### HOW TO COMPLETE THIS TASK
Lines of the listing that contain "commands" need to be copied.

DATA TO USE Block Start

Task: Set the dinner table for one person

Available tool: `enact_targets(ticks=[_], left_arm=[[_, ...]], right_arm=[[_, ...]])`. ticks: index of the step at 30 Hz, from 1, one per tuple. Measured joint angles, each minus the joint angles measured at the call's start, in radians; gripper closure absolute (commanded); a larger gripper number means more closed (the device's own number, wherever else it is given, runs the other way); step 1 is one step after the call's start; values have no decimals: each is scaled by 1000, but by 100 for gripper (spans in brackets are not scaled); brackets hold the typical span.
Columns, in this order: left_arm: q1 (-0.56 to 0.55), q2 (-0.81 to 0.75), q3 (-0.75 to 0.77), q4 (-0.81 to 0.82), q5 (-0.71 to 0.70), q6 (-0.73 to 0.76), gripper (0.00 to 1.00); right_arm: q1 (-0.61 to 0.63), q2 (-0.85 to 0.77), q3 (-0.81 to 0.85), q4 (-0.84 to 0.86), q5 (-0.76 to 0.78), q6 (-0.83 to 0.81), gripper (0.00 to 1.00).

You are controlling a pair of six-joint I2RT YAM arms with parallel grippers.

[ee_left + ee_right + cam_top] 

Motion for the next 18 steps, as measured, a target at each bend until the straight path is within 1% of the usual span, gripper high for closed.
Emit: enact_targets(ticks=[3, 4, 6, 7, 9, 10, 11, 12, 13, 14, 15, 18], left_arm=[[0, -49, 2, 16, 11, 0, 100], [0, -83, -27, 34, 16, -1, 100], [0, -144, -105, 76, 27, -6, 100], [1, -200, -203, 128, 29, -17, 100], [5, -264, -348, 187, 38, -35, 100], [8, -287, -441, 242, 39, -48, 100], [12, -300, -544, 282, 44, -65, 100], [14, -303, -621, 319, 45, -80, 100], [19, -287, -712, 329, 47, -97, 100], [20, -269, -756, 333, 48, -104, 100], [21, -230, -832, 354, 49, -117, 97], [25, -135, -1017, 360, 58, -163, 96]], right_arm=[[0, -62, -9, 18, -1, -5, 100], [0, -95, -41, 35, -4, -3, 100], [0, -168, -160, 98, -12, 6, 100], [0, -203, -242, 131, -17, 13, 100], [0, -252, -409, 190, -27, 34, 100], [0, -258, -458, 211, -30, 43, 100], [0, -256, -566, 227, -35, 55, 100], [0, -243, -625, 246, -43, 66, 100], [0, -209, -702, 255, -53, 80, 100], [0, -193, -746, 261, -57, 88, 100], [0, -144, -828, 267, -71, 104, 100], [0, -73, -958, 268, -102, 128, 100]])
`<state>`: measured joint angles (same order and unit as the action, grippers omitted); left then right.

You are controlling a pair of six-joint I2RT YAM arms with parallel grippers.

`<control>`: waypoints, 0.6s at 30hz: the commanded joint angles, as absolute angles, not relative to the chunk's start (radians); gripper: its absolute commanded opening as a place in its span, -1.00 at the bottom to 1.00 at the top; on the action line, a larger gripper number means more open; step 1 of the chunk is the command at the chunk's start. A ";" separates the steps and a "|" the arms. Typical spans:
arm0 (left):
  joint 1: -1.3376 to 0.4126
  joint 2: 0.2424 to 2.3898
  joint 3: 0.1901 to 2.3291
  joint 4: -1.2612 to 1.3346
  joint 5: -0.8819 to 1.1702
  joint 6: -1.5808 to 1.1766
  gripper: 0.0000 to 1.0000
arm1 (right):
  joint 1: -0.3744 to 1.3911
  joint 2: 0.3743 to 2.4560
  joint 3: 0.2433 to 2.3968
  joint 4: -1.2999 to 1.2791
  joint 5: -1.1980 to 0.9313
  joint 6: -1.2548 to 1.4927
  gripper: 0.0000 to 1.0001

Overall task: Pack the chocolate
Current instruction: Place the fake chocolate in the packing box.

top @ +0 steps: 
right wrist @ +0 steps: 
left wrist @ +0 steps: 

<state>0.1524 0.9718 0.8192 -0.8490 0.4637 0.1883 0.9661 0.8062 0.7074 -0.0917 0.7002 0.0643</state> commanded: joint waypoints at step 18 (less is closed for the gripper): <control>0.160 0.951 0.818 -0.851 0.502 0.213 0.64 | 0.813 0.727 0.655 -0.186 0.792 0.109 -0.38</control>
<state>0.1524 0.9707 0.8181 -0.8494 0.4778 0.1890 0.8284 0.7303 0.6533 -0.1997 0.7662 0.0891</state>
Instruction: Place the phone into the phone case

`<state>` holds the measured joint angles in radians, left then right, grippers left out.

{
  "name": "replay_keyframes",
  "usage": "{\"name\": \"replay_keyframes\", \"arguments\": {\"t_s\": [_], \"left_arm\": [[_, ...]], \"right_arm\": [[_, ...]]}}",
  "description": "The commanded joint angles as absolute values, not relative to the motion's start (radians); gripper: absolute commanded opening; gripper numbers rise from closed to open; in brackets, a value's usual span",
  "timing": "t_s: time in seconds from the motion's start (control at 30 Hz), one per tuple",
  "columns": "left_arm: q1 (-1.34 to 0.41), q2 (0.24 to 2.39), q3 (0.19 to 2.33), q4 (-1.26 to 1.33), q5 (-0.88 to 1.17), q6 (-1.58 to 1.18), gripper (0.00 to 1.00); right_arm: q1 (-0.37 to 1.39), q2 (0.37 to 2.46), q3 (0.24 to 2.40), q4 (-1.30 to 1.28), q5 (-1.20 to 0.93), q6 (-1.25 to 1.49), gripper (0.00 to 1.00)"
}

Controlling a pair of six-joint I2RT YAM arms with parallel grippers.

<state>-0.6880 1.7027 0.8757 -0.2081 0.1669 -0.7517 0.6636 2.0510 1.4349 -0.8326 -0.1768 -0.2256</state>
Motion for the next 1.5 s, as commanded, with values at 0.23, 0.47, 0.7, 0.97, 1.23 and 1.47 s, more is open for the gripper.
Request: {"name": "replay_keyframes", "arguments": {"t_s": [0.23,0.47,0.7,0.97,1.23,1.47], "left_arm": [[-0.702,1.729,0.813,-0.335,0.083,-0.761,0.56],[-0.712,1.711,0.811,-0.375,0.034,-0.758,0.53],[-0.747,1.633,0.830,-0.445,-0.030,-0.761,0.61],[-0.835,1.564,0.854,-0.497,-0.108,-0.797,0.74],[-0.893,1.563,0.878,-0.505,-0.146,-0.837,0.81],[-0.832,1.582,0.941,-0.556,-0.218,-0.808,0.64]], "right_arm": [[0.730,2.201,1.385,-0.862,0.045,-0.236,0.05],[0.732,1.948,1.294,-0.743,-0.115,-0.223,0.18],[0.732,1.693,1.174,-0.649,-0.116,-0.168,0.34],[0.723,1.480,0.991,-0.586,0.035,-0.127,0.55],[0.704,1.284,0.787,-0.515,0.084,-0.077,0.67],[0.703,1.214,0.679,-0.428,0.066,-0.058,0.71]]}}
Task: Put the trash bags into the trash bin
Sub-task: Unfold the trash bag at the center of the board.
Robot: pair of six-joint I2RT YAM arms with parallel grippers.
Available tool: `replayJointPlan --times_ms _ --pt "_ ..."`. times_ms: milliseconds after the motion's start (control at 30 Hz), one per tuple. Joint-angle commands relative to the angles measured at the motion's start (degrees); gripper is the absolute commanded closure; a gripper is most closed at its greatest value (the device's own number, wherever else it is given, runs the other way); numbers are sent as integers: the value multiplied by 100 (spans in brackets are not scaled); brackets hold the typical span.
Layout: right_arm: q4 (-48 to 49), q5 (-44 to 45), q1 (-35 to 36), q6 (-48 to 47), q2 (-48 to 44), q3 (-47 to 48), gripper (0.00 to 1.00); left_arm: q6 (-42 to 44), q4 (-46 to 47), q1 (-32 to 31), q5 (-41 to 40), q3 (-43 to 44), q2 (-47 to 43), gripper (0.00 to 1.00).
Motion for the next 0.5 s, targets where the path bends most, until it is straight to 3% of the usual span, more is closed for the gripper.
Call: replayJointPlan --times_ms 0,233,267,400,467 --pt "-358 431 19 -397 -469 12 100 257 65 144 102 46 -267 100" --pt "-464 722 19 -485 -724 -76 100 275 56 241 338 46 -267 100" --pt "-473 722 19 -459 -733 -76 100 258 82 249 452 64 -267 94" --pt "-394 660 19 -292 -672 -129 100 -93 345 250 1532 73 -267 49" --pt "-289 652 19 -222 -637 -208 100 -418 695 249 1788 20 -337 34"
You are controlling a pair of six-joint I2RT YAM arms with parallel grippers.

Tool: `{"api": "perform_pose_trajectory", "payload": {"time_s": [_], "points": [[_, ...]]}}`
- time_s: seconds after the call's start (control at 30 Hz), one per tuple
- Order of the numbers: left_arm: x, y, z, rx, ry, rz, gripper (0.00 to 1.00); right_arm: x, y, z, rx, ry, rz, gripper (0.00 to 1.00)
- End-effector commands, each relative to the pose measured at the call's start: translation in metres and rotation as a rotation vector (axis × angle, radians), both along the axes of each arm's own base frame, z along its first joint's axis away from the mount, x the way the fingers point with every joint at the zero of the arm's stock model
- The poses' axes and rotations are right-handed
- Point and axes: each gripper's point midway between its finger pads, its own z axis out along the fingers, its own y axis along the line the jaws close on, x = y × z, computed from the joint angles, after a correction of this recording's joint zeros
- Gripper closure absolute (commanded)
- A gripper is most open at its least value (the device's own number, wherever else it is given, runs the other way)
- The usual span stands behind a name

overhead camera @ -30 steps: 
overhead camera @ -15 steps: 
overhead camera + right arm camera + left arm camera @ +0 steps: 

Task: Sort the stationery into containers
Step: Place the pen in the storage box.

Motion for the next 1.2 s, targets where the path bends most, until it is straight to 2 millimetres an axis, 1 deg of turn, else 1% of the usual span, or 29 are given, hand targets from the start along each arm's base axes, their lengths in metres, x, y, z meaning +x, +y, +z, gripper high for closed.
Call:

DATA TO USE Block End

### FINAL ANSWER
Available tool: `replayJointPlan --times_ms _ --pt "_ ..."`. times_ms: milliseconds after the motion's start (control at 30 Hz), one per tuple. Joint-angle commands relative to the angles measured at the motion's start (degrees); gripper is the absolute commanded closure; a gripper is most closed at its greatest value (the device's own number, wherever else it is given, runs the other way); numbers are sent as integers: the value multiplied by 100 (spans in brackets are not scaled); brackets hold the typical span.
- End-effector commands, each relative to the pose measured at the call's start: translation in metres and rotation as a rotation vector (axis × angle, radians), both along the axes of each arm's own base frame, z along its first joint's axis away from the mount, x the way the fingers point with every joint at the zero of the arm's stock model

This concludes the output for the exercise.